Everything in the data below is left aside except the lines from the one containing "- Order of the" through the one containing "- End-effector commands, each"; repeat those exactly.

BEGIN SOURCE DATA

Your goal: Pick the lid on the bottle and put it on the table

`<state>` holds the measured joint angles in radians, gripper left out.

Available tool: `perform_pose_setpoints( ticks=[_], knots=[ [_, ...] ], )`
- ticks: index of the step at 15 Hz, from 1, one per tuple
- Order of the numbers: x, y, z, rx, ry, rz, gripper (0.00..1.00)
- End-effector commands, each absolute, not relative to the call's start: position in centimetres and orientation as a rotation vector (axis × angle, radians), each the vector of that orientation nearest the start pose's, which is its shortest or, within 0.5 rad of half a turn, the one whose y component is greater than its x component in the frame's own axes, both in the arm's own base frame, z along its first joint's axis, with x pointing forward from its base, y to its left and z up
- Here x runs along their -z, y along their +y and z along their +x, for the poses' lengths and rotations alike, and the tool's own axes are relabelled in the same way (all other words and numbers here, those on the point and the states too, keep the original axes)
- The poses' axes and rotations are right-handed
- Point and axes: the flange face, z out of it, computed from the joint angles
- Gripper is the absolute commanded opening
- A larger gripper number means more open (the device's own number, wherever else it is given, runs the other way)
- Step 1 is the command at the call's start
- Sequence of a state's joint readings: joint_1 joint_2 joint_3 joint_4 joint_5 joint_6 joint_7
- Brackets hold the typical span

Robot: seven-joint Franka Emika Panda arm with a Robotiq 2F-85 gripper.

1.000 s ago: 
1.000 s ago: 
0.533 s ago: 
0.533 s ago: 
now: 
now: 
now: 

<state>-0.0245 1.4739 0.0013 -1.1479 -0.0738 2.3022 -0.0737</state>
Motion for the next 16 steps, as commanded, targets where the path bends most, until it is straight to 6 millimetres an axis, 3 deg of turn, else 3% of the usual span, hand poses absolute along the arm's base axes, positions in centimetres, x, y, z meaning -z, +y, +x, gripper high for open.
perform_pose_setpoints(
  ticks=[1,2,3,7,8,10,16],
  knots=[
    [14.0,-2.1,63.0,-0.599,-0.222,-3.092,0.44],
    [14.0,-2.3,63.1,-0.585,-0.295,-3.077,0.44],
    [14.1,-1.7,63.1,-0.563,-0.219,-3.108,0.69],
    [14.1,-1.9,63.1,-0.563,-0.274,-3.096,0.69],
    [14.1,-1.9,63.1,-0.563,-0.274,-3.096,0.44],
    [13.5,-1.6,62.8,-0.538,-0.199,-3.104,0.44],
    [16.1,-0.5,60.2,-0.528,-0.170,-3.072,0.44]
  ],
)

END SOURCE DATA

### ANSWER SPACE
- Order of the numbers: x, y, z, rx, ry, rz, gripper (0.00..1.00)
- End-effector commands, each absolute, not relative to the call's start: position in centimetres and orientation as a rotation vector (axis × angle, radians), each the vector of that orientation nearest the start pose's, which is its shortest or, within 0.5 rad of half a turn, the one whose y component is greater than its x component in the frame's own axes, both in the arm's own base frame, z along its first joint's axis, with x pointing forward from its base, y to its left and z up

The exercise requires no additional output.